■ Assigned task ■
Which of the lines below contain the string "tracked"? Pull each one out of the data.

■ Source data ■
*** Block opens ***

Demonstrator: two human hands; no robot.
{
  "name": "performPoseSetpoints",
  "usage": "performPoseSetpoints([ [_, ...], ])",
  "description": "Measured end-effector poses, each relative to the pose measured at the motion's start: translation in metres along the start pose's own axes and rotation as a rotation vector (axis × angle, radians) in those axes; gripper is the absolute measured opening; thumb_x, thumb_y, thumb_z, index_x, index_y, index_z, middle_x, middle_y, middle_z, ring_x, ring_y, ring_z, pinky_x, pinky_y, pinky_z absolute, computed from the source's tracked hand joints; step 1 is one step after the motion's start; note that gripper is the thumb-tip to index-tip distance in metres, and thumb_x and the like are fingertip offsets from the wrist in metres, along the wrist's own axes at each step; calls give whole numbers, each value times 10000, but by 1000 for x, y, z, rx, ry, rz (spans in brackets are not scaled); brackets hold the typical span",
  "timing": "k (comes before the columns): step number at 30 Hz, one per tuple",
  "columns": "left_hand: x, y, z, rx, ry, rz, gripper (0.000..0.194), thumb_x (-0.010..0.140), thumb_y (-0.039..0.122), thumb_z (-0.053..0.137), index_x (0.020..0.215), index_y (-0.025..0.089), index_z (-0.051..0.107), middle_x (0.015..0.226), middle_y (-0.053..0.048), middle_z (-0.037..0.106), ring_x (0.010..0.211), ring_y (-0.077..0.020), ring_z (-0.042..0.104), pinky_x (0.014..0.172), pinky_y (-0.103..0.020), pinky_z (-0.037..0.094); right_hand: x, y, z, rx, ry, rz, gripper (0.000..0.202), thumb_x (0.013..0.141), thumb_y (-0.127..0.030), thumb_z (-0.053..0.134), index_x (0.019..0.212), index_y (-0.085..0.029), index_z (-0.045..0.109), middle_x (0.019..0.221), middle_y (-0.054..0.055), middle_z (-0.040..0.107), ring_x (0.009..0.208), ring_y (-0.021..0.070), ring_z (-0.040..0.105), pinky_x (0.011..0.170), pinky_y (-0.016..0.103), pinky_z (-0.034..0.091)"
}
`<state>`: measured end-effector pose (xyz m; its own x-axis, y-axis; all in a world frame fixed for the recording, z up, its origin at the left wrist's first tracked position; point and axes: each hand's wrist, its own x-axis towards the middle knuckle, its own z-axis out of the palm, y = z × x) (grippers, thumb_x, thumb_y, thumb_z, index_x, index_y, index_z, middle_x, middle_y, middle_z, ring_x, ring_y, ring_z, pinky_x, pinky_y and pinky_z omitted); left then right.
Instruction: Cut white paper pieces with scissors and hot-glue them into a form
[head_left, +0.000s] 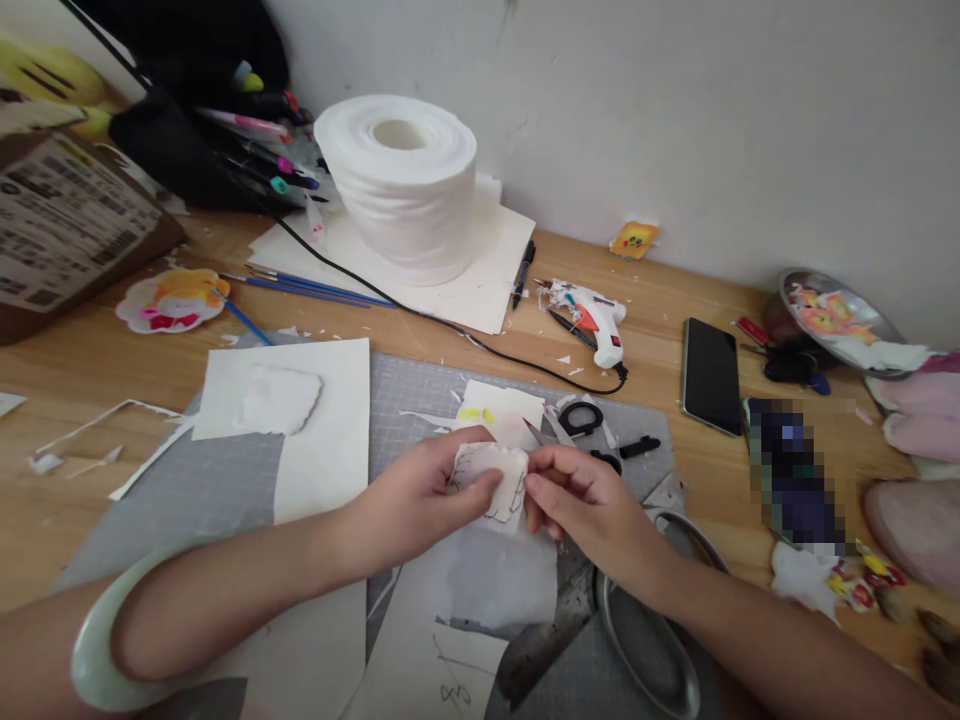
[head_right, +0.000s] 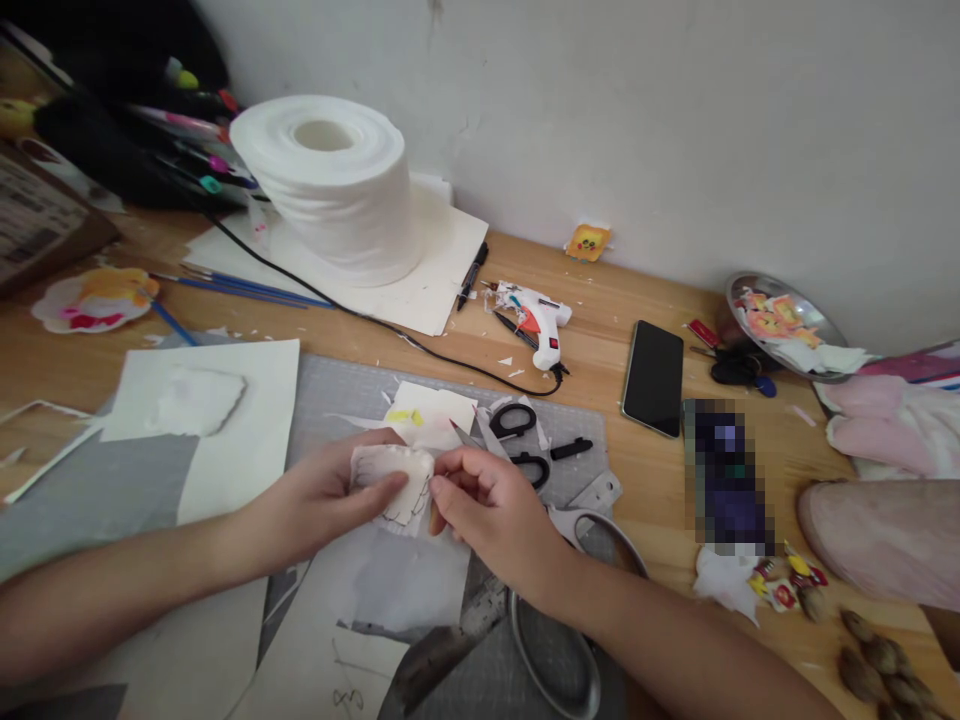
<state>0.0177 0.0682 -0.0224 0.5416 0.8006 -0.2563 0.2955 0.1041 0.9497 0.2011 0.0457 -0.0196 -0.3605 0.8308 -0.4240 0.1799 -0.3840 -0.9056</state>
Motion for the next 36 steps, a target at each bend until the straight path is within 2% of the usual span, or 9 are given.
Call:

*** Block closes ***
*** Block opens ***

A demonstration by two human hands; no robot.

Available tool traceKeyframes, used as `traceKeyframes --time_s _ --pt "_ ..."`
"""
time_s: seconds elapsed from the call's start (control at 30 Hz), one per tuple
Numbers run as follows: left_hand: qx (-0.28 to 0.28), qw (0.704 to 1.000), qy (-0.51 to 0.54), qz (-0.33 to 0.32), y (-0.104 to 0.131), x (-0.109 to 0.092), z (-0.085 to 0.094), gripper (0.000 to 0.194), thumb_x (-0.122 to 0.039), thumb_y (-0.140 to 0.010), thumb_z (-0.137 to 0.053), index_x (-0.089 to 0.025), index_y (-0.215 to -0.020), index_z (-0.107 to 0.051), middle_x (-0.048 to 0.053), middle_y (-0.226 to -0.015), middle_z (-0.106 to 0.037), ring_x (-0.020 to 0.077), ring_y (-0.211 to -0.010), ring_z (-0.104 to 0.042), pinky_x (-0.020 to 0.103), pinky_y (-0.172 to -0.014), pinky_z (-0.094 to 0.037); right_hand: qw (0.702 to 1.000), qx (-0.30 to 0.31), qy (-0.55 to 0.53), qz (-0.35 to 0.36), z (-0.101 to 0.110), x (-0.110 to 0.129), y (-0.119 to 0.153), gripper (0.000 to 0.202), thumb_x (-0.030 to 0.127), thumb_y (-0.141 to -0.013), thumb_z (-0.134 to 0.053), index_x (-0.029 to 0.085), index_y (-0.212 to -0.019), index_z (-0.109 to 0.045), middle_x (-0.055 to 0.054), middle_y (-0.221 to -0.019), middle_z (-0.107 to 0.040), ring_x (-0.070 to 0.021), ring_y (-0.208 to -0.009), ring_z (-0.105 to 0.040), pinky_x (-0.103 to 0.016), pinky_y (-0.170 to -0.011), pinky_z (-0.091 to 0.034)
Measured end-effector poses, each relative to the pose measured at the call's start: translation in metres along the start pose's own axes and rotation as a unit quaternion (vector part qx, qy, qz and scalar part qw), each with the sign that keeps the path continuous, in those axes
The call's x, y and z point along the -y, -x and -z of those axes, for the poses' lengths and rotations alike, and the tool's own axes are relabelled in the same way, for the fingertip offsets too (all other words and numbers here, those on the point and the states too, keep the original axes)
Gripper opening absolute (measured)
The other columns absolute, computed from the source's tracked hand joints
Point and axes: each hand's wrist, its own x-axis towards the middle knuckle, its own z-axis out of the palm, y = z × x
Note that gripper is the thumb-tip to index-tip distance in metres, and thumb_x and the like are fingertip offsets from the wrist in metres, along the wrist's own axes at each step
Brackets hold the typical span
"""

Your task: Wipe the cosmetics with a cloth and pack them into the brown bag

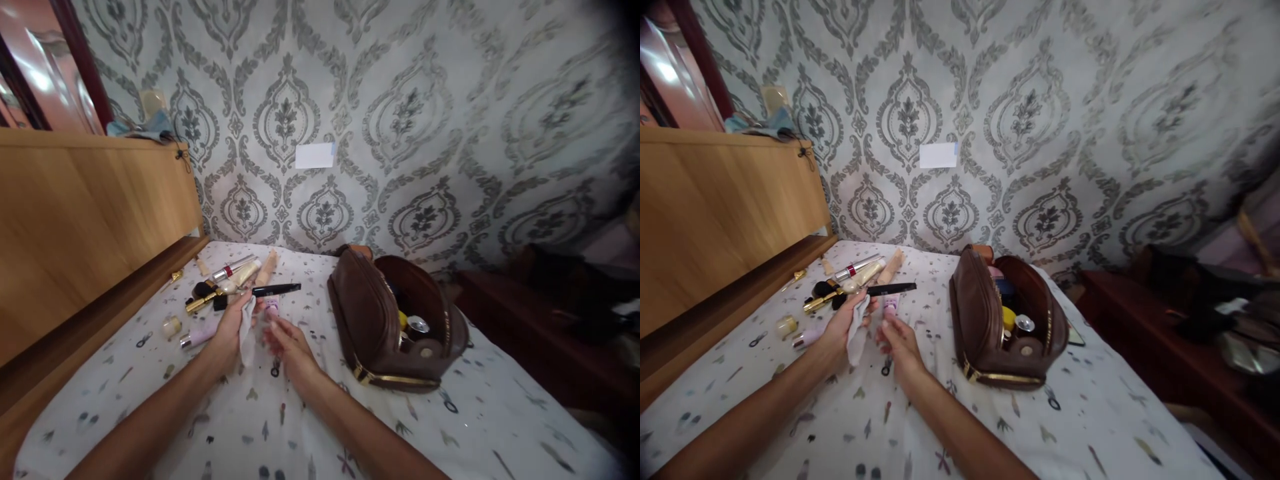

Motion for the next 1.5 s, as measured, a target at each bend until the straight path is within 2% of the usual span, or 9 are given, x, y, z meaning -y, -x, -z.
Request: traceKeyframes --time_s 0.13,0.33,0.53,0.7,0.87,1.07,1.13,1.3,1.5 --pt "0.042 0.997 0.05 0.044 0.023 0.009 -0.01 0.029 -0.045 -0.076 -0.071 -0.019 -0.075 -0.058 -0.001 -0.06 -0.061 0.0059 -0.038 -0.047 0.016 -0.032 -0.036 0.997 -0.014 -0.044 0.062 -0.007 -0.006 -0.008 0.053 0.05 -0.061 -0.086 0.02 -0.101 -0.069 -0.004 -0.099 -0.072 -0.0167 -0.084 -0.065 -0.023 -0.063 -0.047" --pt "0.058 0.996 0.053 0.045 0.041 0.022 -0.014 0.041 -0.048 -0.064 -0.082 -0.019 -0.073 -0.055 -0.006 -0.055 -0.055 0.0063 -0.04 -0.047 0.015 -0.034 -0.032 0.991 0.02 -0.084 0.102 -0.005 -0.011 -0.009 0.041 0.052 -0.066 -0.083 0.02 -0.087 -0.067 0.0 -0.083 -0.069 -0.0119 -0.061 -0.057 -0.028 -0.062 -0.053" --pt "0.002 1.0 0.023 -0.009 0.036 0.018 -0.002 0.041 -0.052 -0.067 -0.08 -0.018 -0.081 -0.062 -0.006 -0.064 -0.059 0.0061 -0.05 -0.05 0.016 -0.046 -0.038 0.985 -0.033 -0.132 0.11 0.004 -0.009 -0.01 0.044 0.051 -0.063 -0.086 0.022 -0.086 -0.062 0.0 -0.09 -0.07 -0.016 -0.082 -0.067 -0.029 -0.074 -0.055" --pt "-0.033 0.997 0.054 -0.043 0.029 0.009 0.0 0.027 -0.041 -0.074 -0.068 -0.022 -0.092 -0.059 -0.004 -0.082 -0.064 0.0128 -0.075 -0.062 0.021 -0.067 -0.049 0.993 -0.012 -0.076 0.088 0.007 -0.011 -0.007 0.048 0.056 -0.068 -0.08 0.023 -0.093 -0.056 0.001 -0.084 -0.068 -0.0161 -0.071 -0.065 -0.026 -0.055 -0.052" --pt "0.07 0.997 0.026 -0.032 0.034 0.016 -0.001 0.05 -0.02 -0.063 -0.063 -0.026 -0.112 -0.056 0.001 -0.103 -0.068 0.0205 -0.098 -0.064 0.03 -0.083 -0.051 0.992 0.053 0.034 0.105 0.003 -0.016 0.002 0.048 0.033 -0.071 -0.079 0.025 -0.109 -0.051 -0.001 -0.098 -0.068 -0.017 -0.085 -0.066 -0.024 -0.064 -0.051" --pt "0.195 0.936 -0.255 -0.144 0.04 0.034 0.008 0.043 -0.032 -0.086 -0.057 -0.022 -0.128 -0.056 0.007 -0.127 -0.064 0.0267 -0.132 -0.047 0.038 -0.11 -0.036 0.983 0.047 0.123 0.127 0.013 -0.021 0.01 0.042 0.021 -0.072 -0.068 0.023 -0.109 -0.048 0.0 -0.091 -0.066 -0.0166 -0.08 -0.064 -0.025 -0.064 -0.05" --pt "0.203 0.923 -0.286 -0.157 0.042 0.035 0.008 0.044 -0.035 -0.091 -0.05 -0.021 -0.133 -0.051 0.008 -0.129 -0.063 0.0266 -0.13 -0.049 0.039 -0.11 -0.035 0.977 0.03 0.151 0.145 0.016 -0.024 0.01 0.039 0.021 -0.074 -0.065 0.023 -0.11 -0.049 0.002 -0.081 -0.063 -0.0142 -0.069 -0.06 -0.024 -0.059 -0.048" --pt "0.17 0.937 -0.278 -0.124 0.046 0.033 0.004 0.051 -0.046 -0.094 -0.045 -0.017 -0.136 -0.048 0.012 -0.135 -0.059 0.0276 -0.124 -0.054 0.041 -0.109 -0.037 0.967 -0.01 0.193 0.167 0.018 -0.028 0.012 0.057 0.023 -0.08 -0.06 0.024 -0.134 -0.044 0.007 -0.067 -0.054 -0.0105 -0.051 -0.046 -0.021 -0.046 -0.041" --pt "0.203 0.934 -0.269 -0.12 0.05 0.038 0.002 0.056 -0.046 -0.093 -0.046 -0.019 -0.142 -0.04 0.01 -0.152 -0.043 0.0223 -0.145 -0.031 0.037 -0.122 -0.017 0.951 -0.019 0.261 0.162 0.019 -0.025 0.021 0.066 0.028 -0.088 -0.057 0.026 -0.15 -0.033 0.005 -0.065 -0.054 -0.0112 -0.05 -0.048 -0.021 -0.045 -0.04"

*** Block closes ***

■ Written reply ■
  "description": "Measured end-effector poses, each relative to the pose measured at the motion's start: translation in metres along the start pose's own axes and rotation as a rotation vector (axis × angle, radians) in those axes; gripper is the absolute measured opening; thumb_x, thumb_y, thumb_z, index_x, index_y, index_z, middle_x, middle_y, middle_z, ring_x, ring_y, ring_z, pinky_x, pinky_y, pinky_z absolute, computed from the source's tracked hand joints; step 1 is one step after the motion's start; note that gripper is the thumb-tip to index-tip distance in metres, and thumb_x and the like are fingertip offsets from the wrist in metres, along the wrist's own axes at each step; calls give whole numbers, each value times 10000, but by 1000 for x, y, z, rx, ry, rz (spans in brackets are not scaled); brackets hold the typical span",
`<state>`: measured end-effector pose (xyz m; its own x-axis, y-axis; all in a world frame fixed for the recording, z up, its origin at the left wrist's first tracked position; point and axes: each hand's wrist, its own x-axis towards the middle knuckle, its own z-axis out of the palm, y = z × x) (grippers, thumb_x, thumb_y, thumb_z, index_x, index_y, index_z, middle_x, middle_y, middle_z, ring_x, ring_y, ring_z, pinky_x, pinky_y and pinky_z omitted); left then right.
The other columns absolute, computed from the source's tracked hand joints

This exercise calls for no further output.